Ein Kirchenneubau in Neuperlach, von Architektenlyrik umnebelt

Unsere modernen Architekten können zwar kaum noch schöne Gebäude errichten, aber in der Beschönigung des Häßlichen durch ihren Marketing-Jargon sind sie immer noch unschlagbar. Man denke nur an die „harmonische Verbindung von Alt und Neu“, die immer ins Feld geführt wird, wenn neben ein altehrwürdiges Gebäude ein moderner Klotz gesetzt wird. Das gewaltige Ulmer Münster, um nur ein Beispiel zu nennen, ist auf diese Weise von furchtbaren neuen Gebäuden so umzingelt, daß wir bei unserem ersten Aufenthalt in Ulm, so schnell uns die Füße getragen haben, ins Fischerviertel und an die Donau geflüchtet sind.

Jetzt ist also im Münchener Stadtteil Neuperlach eine neue Kirche gebaut und geweiht wurden – und das ist etwas Besonderes, denn es ist der einzige Kirchenneubau im Jahr 2019 in Deutschland. Da wird man sich doch ganz besonders viel Mühe gegeben haben, denkt man – aber nur so lange, bis man einen Blick auf das Äußere und in das Innere dieser Kirche geworfen hat (beides ist hier zu sehen). Zur Warnung: fürchten Sie das Schlimmste, und es wird noch übertroffen!

Die baufällig gewordene Vorgängerkirche, so liest man auf katholische.de, sei 1974 in einer schnell hochgezogenen Siedlung aus Hochhäusern und Wohnblöcken gebaut worden:

Architektonisch passte der Bau zur Umgebung: freiliegender Beton und kantige Formen.

Und was charakterisiert heute, Jahrzehnte später – und, wie man denken könnte, Jahrzehnte klüger! – den Neubau? Richtig, freiliegender Beton und kantige Formen. Nur die Gemeinderäume hat man gnädig mit Holz verkleidet.

„Außen wie innen besticht das Gotteshaus durch seine Schlichtheit“, lobt katholisch.de. Aber ist das denn ein Lob? Seit fast zwei Jahrtausenden baut man jetzt schon Kirchen, und immer ist es darum gegangen, den Entbehrungen des irdischen Lebens, der Nüchternheit des Alltags in der Gestalt der Kirche etwas entgegenzusetzen: Schönheit und Erhabenheit. Der erste Schritt hin ins „Schlichte“ waren viele der evangelischen Kirchen, wie man sie heute noch erlebt: oft schön von außen, innen aber kahl und schmucklos (es zählt ja nur das Wort, nur das Wort!). Nach dem Krieg, als man in kurzer Zeit Kirchen für die vielen katholischen Vertriebenen bauen mußte, sind dann auch die ersten katholischen Kirchen im „modernistischen Stil“ entstanden: allesamt ungeliebt von den Gläubigen, weil sie nicht nur billig waren, sondern auch billig aussahen.

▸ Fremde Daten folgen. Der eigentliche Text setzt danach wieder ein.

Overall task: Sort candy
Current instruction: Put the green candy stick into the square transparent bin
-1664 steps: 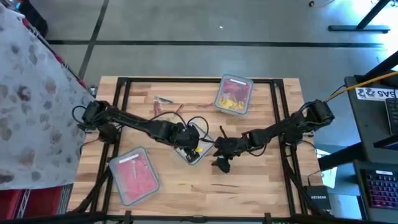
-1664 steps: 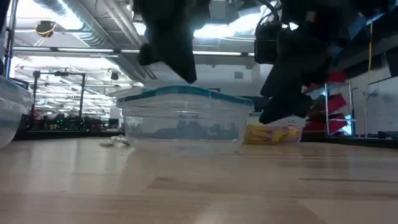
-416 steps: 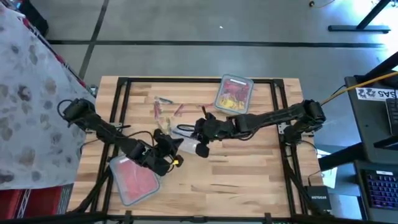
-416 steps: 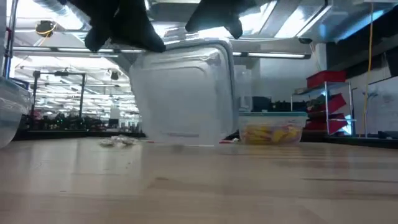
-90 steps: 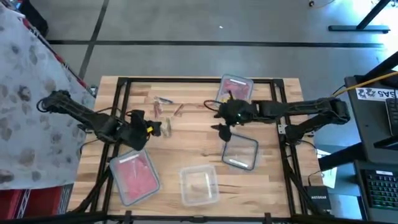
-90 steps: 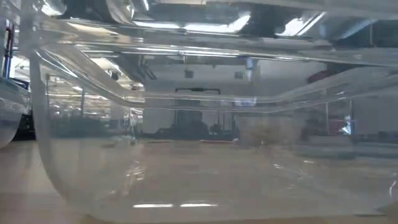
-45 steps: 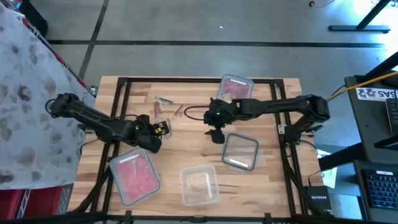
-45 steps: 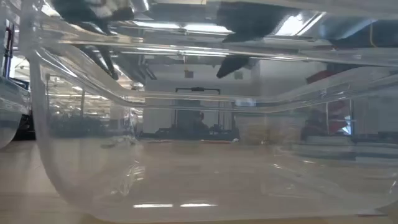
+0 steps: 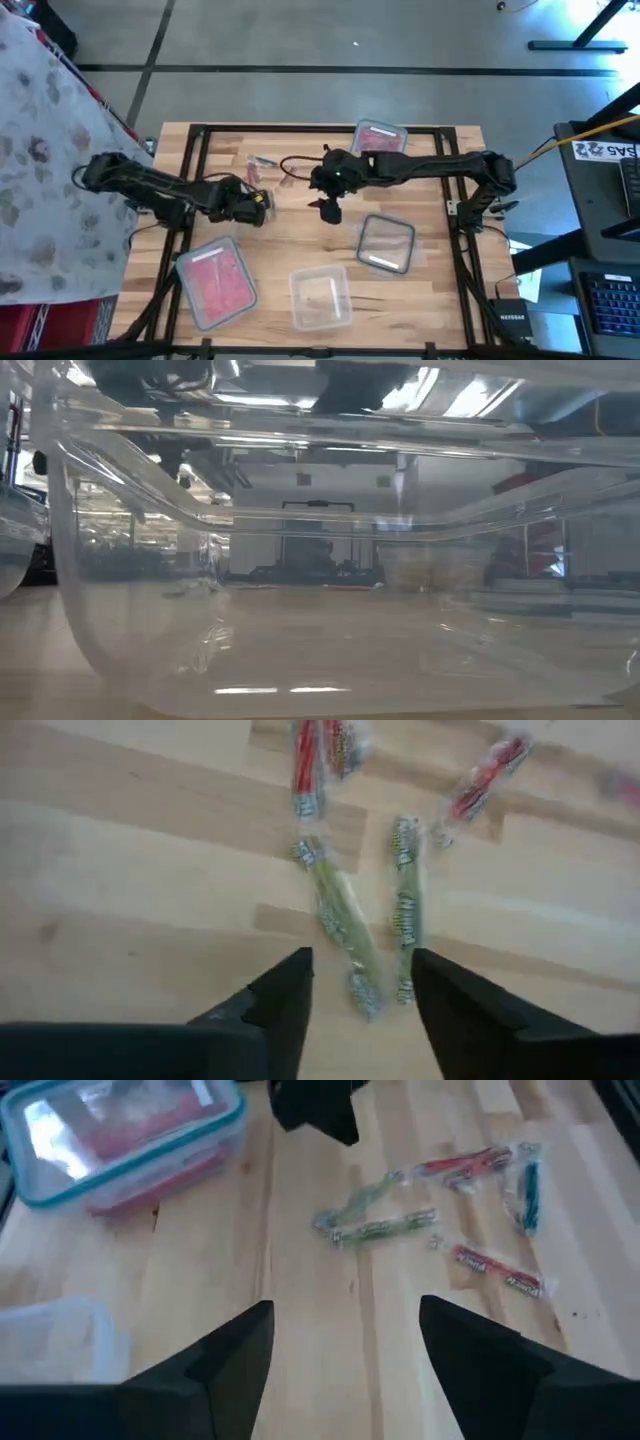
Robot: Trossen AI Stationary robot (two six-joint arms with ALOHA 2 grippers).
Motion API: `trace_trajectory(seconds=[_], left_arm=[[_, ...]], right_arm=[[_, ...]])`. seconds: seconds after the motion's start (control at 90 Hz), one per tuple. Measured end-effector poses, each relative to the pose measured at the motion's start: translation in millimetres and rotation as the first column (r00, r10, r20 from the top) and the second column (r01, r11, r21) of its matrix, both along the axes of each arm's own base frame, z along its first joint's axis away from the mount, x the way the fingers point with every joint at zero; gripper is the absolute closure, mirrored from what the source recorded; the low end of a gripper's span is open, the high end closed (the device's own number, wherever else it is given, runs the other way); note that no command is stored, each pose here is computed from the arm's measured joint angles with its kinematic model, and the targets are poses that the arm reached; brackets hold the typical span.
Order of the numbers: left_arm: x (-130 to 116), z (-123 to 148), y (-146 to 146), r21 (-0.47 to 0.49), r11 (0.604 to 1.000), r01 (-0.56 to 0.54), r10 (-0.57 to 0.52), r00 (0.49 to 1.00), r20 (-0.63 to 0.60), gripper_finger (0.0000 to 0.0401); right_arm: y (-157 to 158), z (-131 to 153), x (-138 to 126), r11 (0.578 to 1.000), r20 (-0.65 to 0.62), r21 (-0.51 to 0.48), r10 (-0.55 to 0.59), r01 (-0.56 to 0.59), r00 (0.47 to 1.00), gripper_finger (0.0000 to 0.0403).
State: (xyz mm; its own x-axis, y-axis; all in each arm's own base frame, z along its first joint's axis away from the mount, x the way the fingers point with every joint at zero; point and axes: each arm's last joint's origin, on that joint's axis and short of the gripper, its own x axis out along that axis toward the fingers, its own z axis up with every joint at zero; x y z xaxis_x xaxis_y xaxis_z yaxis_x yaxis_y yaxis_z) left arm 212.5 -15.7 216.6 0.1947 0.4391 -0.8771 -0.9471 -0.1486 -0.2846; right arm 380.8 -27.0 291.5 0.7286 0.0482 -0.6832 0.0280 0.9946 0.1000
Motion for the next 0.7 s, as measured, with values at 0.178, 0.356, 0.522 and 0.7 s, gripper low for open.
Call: trace_trajectory(seconds=[0.178,0.356,0.522,0.7], left_arm=[[1,-1,12,-0.043,0.999,0.000,-0.002,1.000,-0.028,0.0198],[3,-4,27,-0.054,0.998,0.006,-0.010,0.998,-0.066,0.0183],[14,-17,43,-0.104,0.994,0.034,-0.046,0.992,-0.116,0.0182],[26,-40,56,-0.187,0.982,0.035,-0.069,0.982,-0.179,0.0182]], right_arm=[[0,-4,-3,0.998,-0.054,0.051,-0.046,0.049,0.997,0.0164],[0,-8,-7,0.997,-0.105,0.046,-0.056,0.061,0.993,0.0164],[1,-11,-9,0.995,-0.131,0.059,-0.066,0.075,0.989,0.0164],[0,-10,-9,0.995,-0.129,0.059,-0.066,0.074,0.989,0.0164]])
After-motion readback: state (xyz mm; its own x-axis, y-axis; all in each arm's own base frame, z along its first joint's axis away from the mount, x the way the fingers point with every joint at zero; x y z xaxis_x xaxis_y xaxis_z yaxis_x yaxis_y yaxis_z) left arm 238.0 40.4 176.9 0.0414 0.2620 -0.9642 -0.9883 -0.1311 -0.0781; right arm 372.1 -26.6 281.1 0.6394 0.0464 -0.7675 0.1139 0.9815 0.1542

Über das Innere der neuen Kirche schreibt katholisch.de:

Im Kirchenraum dient ein an der Oberseite abgeschnittener Findling aus dem Allgäu als Altar, in den auf der Rückwand angebrachten Rillen scheint eine Kreuzform auf. Daneben gibt es nur einen hölzernen Ambo sowie eine historisierende Marienfigur und einen versilberten Tabernakel aus der alten Kirche.

Und weiter:

Durch die wenigen Ausstattungsstücke und das vor allem aus einer Deckenluke einfallende indirekte Licht entsteht eine meditative Atmosphäre.

Außen billiger Beton, innen (sicher absichtlich) ein Hauch von Zen-Buddhismus. Und wo bleibt da die reiche Tradition christlicher Architektur?

Der Artikel gipfelt in einer Aussage, die wohl tröstlich gemeint ist – und der wir nichts hinzufügen wollen:

Der Kirchbau entstand in kubischen Formen: Ein hoher in Sichtbeton ausgeführter Quader ist durch ein goldenes Kreuz, das sich um eine Gebäudeecke biegt, als Kirche erkennbar.